> _DATA IN THIS EXERCISE_:
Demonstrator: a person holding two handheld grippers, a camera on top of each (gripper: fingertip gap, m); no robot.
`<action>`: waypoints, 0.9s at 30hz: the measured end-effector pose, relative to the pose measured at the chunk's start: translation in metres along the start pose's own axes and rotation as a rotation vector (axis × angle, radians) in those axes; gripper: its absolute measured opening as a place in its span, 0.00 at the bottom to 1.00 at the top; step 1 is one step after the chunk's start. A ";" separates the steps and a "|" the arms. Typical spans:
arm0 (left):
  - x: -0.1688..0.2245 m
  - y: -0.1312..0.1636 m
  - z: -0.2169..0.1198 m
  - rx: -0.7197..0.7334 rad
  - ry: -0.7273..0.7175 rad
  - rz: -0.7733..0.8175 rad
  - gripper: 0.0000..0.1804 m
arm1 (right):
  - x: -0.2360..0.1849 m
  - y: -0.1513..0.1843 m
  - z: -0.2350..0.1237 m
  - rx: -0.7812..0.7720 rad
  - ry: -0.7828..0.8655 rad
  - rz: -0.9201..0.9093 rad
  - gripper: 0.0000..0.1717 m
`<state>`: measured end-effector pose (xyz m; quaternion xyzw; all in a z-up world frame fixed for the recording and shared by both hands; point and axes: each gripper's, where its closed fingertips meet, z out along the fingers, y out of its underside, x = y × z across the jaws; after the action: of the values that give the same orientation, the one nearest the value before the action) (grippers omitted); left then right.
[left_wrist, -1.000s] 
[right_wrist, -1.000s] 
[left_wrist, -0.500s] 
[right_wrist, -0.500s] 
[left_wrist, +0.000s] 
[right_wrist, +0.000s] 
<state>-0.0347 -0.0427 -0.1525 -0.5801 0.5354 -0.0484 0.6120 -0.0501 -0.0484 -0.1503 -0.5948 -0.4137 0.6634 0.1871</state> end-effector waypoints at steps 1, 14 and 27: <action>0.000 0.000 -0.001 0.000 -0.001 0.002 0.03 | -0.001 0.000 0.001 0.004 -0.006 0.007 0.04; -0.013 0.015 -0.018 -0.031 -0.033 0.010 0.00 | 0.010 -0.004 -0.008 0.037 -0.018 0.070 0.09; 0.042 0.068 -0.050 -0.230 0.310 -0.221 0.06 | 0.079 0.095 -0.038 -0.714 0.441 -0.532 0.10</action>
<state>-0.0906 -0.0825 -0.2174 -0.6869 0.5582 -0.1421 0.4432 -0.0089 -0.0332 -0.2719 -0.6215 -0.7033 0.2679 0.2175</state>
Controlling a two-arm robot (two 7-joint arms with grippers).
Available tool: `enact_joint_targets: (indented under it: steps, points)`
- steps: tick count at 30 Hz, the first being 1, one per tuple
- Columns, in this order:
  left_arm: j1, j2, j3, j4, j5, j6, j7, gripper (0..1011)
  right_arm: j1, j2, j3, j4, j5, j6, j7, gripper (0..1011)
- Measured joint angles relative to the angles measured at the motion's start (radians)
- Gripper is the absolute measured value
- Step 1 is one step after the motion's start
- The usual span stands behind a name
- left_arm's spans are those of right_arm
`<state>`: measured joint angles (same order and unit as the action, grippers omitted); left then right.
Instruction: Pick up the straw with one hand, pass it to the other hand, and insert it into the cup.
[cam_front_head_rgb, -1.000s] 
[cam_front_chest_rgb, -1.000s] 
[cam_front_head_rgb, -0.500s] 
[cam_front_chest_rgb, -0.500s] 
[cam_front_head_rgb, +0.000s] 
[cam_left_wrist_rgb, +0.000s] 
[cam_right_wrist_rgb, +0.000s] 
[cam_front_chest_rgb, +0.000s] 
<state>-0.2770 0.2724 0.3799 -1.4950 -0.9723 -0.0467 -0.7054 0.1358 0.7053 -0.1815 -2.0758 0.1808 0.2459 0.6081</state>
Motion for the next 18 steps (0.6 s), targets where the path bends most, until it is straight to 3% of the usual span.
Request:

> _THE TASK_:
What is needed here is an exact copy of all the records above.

> _SOLUTION_:
Demonstrator: a person holding two handheld grippers, a camera on top of each (gripper: fingertip gap, m); no robot.
`<action>`: waypoints, 0.9s at 30hz: the measured end-effector pose, relative to the pose measured at the chunk's start: translation in metres along the start pose's own axes and rotation as a rotation vector (axis × angle, radians) in those axes; gripper: its absolute measured opening as a place in its span, 0.00 at the bottom to 1.00 at the top; step 1 is one step after the chunk's start. A ";" separates the steps and a "|" the arms. Typical spans:
arm0 (left):
  - x: -0.1688..0.2245 m
  - y: -0.1312..0.1636 m
  - z: -0.2169..0.1198 m
  - rx: -0.7197..0.7334 rad
  - ry: -0.7273..0.7175 rad
  - rz: -0.7733..0.8175 rad
  - gripper: 0.0000..0.1804 m
arm1 (right):
  - x: -0.2360..0.1849 m
  - y: -0.1513..0.1843 m
  - z: -0.2350..0.1237 m
  - rx: -0.7812..0.7720 rad
  - ry: -0.7828..0.8655 rad
  - rz: -0.9201..0.9093 rad
  - gripper: 0.0000..0.1717 m
`<state>`: measured end-effector pose (xyz m; quaternion xyzw; all in a z-up world frame fixed for the recording and shared by both hands; point and axes: each gripper's, where its closed fingertips meet, z out along the fingers, y out of its underside, x = y × z across the jaws; after the action: of the values that give the same orientation, the one nearest the value before the action) (grippers omitted); left then right.
[left_wrist, -1.000s] 
[right_wrist, -1.000s] 
[left_wrist, -0.500s] 
[right_wrist, -0.500s] 
[left_wrist, +0.000s] 
[right_wrist, +0.000s] 
<state>-0.0347 -0.0427 -0.1525 -0.5801 0.5354 -0.0484 0.6120 -0.0501 -0.0484 -0.1503 -0.5948 -0.4137 0.6634 0.1871</state> end-effector waypoints at steps 1, 14 and 27: <action>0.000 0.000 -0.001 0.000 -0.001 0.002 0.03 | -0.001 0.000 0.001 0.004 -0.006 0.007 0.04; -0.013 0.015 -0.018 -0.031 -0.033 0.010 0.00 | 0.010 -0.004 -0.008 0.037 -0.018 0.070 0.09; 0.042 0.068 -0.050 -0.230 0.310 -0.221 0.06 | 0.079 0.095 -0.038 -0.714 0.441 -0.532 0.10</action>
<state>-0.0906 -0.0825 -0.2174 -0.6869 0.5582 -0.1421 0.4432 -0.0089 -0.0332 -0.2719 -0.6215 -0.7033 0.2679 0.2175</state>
Controlling a two-arm robot (two 7-joint arms with grippers).
Available tool: `enact_joint_targets: (indented under it: steps, points)`
- steps: tick count at 30 Hz, the first being 1, one per tuple
- Columns, in this order:
  left_arm: j1, j2, j3, j4, j5, j6, j7, gripper (0..1011)
  right_arm: j1, j2, j3, j4, j5, j6, j7, gripper (0..1011)
- Measured joint angles relative to the angles measured at the motion's start (radians)
- Gripper is the absolute measured value
- Step 1 is one step after the motion's start
- The usual span stands behind a name
- left_arm's spans are those of right_arm
`<state>`: measured joint angles (same order and unit as the action, grippers omitted); left then right.
Instruction: Pick up the straw with one hand, pass it to the other hand, and insert it into the cup.
[cam_front_head_rgb, -1.000s] 
[cam_front_chest_rgb, -1.000s] 
[cam_front_head_rgb, -0.500s] 
[cam_front_chest_rgb, -0.500s] 
[cam_front_head_rgb, +0.000s] 
[cam_left_wrist_rgb, +0.000s] 
[cam_right_wrist_rgb, +0.000s] 
[cam_front_chest_rgb, +0.000s] 
<state>-0.2770 0.2724 0.3799 -1.4950 -0.9723 -0.0467 -0.7054 0.1358 0.7053 -0.1815 -2.0758 0.1808 0.2459 0.6081</state>
Motion for the next 18 steps (0.6 s), targets where the path bends most, until it is straight to 3% of the usual span.
Request:

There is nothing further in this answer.